**Task prompt**
Only lines holding the word "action" are wanted. Copy them from the listing below.

**Records supplied**
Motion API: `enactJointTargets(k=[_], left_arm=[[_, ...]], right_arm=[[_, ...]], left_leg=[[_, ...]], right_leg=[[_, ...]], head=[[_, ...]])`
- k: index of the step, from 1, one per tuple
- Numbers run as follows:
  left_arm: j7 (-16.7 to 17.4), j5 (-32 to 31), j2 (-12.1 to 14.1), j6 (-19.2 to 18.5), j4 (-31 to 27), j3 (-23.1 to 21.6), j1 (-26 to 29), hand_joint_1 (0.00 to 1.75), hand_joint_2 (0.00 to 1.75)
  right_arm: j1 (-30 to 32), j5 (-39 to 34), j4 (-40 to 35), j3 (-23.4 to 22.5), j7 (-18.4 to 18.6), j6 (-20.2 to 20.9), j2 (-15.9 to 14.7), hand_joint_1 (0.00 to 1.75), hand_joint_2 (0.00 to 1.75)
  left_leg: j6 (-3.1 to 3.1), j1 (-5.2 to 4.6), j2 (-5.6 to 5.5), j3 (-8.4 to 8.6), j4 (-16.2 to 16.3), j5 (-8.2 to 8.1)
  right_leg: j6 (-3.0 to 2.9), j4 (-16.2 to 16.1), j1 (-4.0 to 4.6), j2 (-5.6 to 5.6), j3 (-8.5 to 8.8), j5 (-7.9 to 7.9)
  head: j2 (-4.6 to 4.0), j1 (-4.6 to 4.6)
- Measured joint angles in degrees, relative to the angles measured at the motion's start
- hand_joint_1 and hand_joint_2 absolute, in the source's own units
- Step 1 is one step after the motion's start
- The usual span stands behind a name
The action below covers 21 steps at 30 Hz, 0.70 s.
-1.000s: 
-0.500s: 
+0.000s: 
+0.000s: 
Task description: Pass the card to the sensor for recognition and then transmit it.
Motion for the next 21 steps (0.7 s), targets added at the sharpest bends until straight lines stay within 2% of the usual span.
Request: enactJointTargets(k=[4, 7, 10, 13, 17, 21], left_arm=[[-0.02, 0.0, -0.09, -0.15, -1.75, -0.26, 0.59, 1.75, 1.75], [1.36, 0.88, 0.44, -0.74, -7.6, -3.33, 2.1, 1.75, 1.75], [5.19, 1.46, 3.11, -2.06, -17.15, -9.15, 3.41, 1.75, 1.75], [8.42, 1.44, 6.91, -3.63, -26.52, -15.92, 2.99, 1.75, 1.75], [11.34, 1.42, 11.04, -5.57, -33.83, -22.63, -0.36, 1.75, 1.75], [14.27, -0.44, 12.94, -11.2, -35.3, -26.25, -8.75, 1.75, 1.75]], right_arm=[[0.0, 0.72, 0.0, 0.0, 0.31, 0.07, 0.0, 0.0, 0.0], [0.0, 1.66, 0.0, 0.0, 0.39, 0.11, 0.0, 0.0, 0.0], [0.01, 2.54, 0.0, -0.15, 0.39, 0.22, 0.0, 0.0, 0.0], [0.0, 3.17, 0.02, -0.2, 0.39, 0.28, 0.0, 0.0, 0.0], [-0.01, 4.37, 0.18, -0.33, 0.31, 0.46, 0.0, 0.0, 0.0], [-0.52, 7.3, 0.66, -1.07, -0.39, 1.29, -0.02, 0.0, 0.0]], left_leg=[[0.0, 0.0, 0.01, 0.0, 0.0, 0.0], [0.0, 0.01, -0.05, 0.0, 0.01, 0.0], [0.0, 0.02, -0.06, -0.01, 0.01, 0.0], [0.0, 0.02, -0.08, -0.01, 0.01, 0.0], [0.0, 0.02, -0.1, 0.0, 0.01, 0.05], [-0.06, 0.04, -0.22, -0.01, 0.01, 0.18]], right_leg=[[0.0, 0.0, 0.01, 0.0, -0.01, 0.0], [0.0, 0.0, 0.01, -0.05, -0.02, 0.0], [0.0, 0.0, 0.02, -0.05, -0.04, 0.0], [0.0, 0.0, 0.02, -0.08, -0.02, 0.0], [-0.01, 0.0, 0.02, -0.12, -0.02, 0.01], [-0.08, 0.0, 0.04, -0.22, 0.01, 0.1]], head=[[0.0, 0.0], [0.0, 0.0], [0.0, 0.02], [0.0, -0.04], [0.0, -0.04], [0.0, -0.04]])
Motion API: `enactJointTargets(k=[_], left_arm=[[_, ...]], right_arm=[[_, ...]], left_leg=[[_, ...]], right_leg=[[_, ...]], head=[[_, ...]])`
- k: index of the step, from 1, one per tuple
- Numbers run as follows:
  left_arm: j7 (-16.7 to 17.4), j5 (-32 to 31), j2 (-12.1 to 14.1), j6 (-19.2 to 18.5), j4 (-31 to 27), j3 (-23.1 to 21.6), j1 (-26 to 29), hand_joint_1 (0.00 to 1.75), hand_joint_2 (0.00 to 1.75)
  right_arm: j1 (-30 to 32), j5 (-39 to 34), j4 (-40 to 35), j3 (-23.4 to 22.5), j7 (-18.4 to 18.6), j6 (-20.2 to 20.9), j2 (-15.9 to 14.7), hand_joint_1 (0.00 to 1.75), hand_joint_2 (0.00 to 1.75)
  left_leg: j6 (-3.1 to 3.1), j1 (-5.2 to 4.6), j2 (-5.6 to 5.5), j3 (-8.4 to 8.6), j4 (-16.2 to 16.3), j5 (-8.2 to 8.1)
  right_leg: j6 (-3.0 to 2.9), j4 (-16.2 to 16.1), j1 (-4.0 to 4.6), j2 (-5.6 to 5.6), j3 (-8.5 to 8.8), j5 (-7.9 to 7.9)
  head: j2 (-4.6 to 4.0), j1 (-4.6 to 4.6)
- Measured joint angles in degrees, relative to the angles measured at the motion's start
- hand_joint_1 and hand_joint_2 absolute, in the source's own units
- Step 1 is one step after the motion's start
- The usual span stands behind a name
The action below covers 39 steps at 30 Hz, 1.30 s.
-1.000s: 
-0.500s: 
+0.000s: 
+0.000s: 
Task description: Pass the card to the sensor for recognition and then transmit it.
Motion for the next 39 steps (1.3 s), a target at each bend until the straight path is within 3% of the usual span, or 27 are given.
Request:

**Answer area**
The action below covers 21 steps at 30 Hz, 0.70 s.
The action below covers 39 steps at 30 Hz, 1.30 s.

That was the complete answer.